In Olney, the unassuming Kim’s Restaurant provides an exceptional Korean barbecue experience. Part of the magic lies in the restaurant’s use of charcoal for the in-table grill, a rarity now that many Korean barbecue spots have switched to gas burners. The allure of meat prepared over a live fire is undeniable, and the service staff makes sure every piece of lamb chop and galbi beef is perfectly cooked. Bountiful servings of fresh banchan accompany the meal. Make a reservation for a big group, or walk in with a smaller crowd.

Down North Pizza

By now, one has likely heard word of the Detroit-style square pies, spicy chicken wings, and flavored lemonades at Down North Pizza in Strawberry Mansion. That’s because the admirable mission of the place — to hire formerly incarcerated workers at fair wages — goes hand in hand with deliciously crispy, delightfully cheesy pizzas to make something special.

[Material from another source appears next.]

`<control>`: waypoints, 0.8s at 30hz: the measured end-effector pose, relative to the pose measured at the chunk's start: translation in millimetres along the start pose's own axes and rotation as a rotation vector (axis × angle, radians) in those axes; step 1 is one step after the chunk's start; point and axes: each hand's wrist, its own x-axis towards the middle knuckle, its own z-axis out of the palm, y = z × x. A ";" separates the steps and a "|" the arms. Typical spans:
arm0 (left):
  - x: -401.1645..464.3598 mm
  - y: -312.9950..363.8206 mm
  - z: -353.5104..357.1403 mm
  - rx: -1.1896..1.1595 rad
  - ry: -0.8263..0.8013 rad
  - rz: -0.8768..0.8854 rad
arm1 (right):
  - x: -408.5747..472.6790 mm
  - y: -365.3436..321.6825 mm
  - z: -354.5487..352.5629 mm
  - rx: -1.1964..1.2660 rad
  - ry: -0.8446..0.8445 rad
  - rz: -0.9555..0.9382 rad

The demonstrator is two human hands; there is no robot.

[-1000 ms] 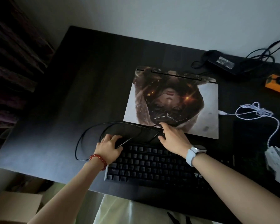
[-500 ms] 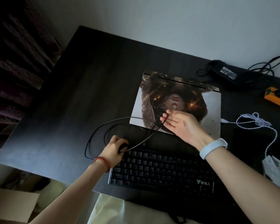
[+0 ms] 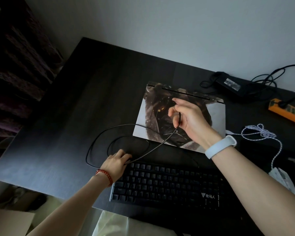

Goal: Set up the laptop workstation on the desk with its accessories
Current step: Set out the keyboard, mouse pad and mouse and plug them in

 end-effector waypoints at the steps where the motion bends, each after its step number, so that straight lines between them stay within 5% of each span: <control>1: 0.5 -1.0 -0.1 0.023 0.015 0.024 | -0.7 -3.1 -1.7 0.001 -0.031 -0.007; 8: 0.3 -13.8 -31.1 0.127 0.107 0.084 | 8.7 -10.2 -7.6 -0.031 -0.047 -0.020; 11: -1.1 -27.2 -48.1 0.235 0.070 0.007 | 20.9 15.7 -16.2 -0.483 -0.004 -0.035; 16: -13.8 -49.5 -54.5 0.268 0.338 -0.084 | 30.1 95.1 -21.3 -0.918 -0.069 0.028; 22: -25.6 -35.1 -21.2 -0.020 -0.090 -0.222 | 30.7 131.4 -5.9 -0.941 -0.086 -0.014; 24: -26.6 -22.6 -7.5 -0.112 -0.105 -0.252 | 23.4 136.3 -10.5 -0.935 -0.099 -0.006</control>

Whether you end up there to support the mission or to get a taste of the signature “Norf Sauce,” expect to leave satisfied.

a hand reaching for two pizza pies, one with peppers and mushrooms and another with cheese and stripes of red tomato sauce
Detroit-style square pizzas from Down North Pizza.
Gab Bonghi

Cantina La Martina

Kensington is reimagined in this vibrant Mexican restaurant that’s both nationally acclaimed and beloved by the neighborhood. There’s generously poured margaritas that are served with fruit-infused popsicles, baked branzino in a mezcal salted crust, cabrito braised in pulque and agave leaves, countless taco options, and more.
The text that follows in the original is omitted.